Miejscowy plan zakłada wyburzenie garaży dla jednej drogi

Vantage Development wielokrotnie podkreślał, że musi trzymać się planów, według których powstająca droga będzie ułatwieniem komunikacyjnym dla 10-12 tysięcy potencjalnych mieszkańców tego terenu. Jednak budowa tej drogi i ronda kosztem wyburzenia 116 garaży wydaje się dla ich właścicieli niesprawiedliwa, zwłaszcza, że przedstawiali alternatywne rozwiązania, które mogłyby zadowolić obie strony.

Czy spotkań w sprawie garaży będzie więcej?

Przedstawicielem 80 osób obecnych na spotkaniu była kancelaria prawna Zatorski i Wspólnicy. Mecenas Marcin Zatorski przedstawił oficjalne stanowisko swoich klientów, którzy nie zgadzają się ze zbyciem garaży, jednak w trakcie spotkania nadmienił, że są otwarci na dalsze rozmowy w szerszym gronie.

- Osoby, które reprezentuję, oczywiście rozważą propozycje.

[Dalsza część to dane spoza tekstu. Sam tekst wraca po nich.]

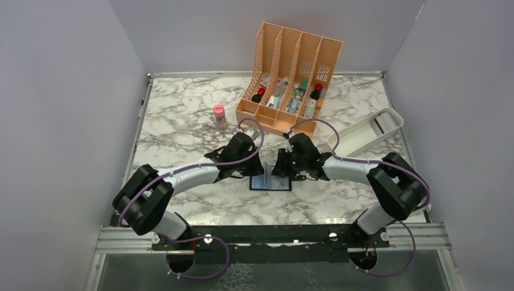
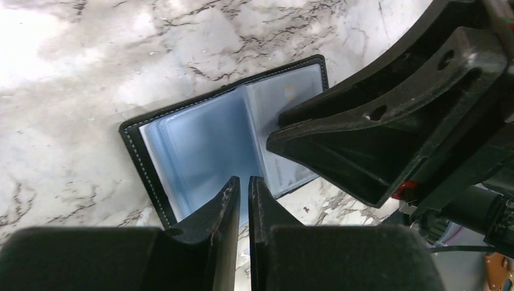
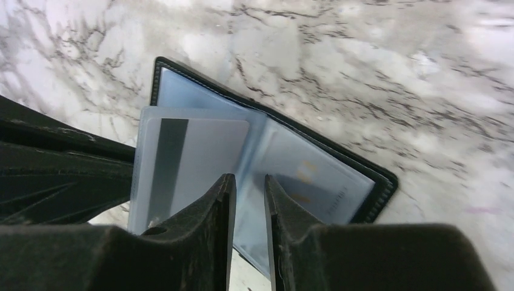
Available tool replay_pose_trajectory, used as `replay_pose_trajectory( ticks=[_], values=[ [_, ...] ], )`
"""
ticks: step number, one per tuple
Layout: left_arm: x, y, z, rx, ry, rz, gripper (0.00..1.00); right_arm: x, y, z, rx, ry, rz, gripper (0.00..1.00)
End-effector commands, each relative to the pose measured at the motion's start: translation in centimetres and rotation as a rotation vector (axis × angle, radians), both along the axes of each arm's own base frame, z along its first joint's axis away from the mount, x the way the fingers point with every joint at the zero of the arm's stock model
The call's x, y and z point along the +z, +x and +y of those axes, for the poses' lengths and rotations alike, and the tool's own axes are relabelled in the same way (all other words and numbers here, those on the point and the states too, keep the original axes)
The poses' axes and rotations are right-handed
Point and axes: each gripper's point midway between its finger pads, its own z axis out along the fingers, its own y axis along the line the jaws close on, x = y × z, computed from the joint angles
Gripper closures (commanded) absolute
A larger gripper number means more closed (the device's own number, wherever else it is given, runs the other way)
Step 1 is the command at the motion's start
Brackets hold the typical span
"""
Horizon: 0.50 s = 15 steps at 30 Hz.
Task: Put the credit cards into the card holder
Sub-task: Turn over the card slot in the card holder.
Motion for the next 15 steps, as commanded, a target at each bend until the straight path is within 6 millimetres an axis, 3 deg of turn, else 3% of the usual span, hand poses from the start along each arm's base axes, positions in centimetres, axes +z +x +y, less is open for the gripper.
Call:
replay_pose_trajectory(
  ticks=[1,8,15],
  values=[
    [1.5,0.5,-2.2,-0.043,-0.077,-0.026,0.85,1.3,1.3,-2.9,-0.073,-0.144,-0.069,0.69],
    [2.1,0.5,-4.3,-0.093,-0.154,-0.04,0.81,6.4,5.0,-7.1,-0.199,-0.199,-0.203,0.59],
    [1.2,-0.3,-6.3,-0.165,-0.179,-0.016,0.79,12.6,11.4,-14.3,-0.318,-0.307,-0.399,0.54]
  ],
)
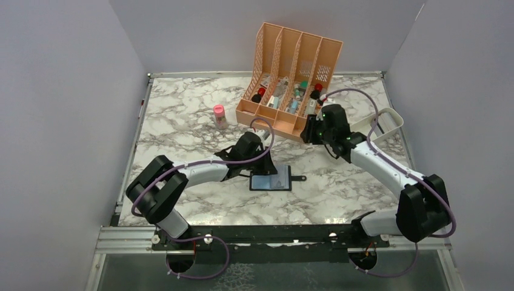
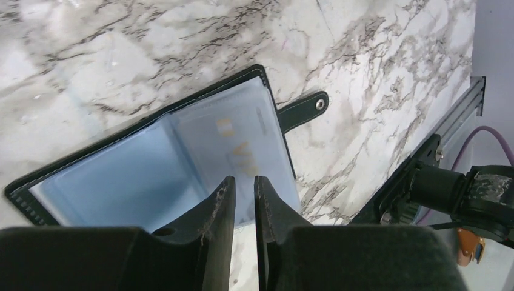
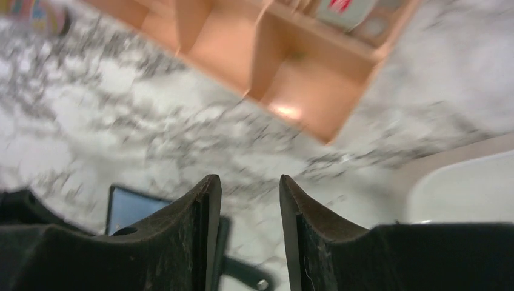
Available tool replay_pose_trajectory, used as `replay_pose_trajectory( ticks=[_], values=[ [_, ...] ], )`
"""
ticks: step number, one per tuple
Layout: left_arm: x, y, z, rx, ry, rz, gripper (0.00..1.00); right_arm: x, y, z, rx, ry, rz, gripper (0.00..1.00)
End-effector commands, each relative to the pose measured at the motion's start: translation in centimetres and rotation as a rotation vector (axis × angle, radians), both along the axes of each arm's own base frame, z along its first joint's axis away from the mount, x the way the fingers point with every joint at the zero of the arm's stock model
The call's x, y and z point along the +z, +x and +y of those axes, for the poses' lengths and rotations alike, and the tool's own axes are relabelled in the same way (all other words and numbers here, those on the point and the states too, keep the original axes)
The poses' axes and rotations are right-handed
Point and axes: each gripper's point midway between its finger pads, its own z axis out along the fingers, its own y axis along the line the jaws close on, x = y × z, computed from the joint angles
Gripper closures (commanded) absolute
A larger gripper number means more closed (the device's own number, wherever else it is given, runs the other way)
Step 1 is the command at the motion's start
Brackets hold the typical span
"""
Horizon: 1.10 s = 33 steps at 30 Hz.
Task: Put the credit cards into the card holder
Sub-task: Turn over the card slot in the card holder, then pick up the credit card from the storage box.
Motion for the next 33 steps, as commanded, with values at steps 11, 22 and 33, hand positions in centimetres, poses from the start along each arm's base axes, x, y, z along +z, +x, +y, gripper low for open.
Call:
replay_pose_trajectory(
  ticks=[11,22,33],
  values=[
    [1.7,0.5,-1.1,-0.099,0.04,-0.08,0.75,7.9,10.4,-19.6,-0.323,-0.431,-0.234,0.46],
    [8.7,2.9,1.8,-0.065,0.157,-0.301,0.36,3.5,12.7,-29.2,-0.303,-0.724,-0.12,0.46],
    [9.4,3.4,4.1,-0.061,0.274,-0.376,0.02,-1.7,13.2,-33.9,-0.233,-0.801,0.078,0.45]
  ],
)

Jednak wciąż pozostaje pytanie, czy budowa tej drogi to jedyna możliwość, którą inwestor przewiduje, czy istnieje alternatywa? - pytał mecenas Marcin Zatorski.

Odpowiedź inwestora wzburzyła część osób, ponieważ VD twierdzi, że musi trzymać się ustaleń obowiązujących w planie miejscowym i nikt nie rozważał zmiany przebiegu drogi.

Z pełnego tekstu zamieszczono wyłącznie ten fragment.